• **TASK**: Filtering the records below, copy only those lines that include the word "power".

• **DATA FOR REVIEW**:
________________
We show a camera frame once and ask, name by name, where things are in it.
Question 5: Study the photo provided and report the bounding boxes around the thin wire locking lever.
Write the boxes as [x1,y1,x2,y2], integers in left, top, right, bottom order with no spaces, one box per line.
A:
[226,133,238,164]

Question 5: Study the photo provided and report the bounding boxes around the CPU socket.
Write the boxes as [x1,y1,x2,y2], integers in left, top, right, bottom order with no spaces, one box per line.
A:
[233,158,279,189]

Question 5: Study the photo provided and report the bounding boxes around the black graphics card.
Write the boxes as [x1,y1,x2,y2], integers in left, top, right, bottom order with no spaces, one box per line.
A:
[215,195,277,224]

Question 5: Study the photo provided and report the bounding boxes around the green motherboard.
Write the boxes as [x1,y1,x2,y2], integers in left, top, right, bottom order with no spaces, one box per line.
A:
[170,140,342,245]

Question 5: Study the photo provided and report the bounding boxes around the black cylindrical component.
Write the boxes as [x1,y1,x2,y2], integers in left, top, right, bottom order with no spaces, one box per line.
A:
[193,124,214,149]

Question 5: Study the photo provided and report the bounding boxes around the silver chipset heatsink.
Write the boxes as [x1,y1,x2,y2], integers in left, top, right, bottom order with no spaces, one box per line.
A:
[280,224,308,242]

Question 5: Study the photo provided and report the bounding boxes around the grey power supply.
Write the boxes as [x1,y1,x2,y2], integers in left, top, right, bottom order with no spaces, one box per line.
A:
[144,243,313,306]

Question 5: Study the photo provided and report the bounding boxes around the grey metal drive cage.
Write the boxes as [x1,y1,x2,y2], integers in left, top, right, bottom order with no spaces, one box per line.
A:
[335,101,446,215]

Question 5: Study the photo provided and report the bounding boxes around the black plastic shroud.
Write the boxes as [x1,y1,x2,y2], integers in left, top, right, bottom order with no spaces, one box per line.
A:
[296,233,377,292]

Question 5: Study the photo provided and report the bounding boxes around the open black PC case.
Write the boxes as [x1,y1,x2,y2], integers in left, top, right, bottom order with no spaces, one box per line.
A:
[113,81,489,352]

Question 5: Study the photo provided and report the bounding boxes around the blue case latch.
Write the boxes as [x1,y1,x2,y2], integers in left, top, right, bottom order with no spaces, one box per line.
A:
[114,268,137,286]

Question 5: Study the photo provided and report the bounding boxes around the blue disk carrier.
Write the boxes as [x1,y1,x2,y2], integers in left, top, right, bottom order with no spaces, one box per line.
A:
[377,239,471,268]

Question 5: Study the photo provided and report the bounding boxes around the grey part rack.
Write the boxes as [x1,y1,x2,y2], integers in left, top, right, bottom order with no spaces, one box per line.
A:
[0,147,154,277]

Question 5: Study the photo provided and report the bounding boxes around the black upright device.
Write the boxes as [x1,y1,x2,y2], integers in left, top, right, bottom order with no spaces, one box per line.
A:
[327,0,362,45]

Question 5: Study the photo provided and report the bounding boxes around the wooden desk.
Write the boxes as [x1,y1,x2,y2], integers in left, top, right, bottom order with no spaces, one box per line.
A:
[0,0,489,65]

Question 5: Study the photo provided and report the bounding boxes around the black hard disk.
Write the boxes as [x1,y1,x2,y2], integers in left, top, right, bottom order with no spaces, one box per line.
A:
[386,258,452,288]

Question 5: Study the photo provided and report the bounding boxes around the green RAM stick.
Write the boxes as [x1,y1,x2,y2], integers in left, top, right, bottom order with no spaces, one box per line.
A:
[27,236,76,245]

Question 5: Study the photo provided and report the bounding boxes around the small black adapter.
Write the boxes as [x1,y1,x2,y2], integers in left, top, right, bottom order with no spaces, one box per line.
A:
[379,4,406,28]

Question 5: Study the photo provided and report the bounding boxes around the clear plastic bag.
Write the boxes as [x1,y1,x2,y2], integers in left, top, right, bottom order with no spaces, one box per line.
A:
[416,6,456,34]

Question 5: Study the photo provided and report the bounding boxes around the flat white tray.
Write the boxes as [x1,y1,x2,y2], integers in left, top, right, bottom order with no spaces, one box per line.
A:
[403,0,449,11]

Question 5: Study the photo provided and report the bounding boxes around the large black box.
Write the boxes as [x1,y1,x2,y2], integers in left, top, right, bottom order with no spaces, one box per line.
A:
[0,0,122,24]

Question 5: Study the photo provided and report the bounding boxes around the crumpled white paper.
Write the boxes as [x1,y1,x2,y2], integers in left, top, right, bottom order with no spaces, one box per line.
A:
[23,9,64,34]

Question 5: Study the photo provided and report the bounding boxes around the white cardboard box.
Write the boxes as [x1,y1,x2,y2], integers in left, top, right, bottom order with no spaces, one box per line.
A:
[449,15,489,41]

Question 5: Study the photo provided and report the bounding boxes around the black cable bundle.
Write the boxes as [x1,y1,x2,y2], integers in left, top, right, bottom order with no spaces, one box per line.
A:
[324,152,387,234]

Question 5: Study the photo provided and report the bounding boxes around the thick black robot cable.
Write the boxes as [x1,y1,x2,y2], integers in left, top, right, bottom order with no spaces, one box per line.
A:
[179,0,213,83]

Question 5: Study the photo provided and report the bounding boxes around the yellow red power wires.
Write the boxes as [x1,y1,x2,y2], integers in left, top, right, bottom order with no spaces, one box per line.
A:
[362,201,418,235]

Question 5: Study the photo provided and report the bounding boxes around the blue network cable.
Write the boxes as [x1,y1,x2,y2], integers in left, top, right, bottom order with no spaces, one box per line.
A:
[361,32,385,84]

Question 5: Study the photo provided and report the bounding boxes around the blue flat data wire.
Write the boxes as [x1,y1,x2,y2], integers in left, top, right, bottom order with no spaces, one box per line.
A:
________________
• **TASK ANSWER**:
Question 5: Study the photo provided and report the bounding boxes around the grey power supply.
Question 5: Study the photo provided and report the bounding boxes around the yellow red power wires.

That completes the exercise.